- _What is being asked_: Only the lines from the one containing "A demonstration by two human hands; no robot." through the last line of the material should be returned, each exactly as it stands.

- _Stored data_:
┄┄┄┄┄┄┄┄┄┄┄┄┄┄┄┄┄┄┄┄
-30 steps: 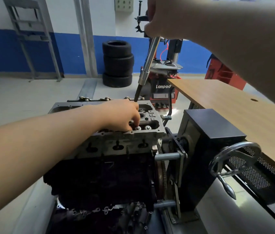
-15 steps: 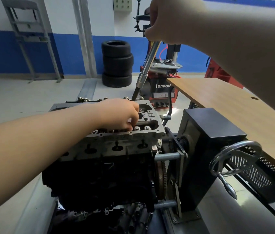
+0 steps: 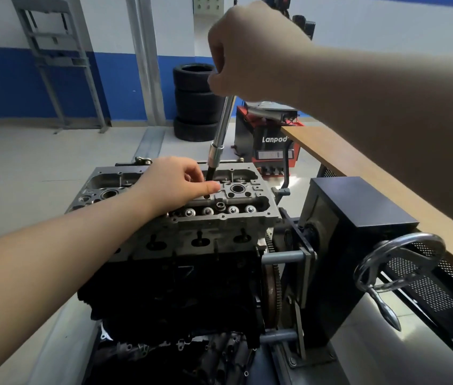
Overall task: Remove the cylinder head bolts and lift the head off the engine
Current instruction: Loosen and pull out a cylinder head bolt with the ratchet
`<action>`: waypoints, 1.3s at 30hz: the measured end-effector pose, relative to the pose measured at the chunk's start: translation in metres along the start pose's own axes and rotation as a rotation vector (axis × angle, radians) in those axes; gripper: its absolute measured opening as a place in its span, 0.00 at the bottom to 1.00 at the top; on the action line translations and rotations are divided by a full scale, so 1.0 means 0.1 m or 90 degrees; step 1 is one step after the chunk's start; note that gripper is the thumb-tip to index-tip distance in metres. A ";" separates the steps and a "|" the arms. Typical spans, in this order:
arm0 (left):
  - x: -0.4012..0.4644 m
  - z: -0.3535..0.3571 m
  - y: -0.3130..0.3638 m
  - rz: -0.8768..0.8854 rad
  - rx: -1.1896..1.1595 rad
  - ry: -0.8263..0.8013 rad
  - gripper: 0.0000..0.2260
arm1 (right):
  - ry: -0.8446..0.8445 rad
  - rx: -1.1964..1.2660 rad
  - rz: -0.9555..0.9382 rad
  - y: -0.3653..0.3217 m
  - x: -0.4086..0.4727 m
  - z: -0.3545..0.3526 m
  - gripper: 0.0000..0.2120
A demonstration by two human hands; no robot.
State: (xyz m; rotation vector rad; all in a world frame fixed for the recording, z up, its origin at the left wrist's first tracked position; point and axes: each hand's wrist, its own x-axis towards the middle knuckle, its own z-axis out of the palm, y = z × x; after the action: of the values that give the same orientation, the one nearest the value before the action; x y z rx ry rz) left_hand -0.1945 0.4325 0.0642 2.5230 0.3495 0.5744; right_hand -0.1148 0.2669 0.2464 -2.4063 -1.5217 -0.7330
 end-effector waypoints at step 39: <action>-0.02 0.09 0.29 0.039 -0.432 -0.049 0.14 | 0.014 -0.085 -0.052 -0.04 0.10 0.21 0.04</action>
State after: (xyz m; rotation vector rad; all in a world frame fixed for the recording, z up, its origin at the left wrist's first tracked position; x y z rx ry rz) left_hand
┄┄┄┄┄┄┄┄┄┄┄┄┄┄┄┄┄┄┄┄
- _Solution below_:
A demonstration by two human hands; no robot.
State: (xyz m; rotation vector rad; all in a world frame fixed for the recording, z up, its origin at the left wrist's first tracked position; point and axes: each hand's wrist, its own x-axis towards the middle knuckle, its own z-axis out of the palm, y = z × x; after the action: of the values that give the same orientation, the one nearest the value before the action; x y z rx ry rz) left_hand -0.1945 0.4325 0.0642 2.5230 0.3495 0.5744; right_hand -0.1148 0.2669 0.2464 -2.4063 -1.5217 -0.7330
 end-effector waypoints at step 39: <action>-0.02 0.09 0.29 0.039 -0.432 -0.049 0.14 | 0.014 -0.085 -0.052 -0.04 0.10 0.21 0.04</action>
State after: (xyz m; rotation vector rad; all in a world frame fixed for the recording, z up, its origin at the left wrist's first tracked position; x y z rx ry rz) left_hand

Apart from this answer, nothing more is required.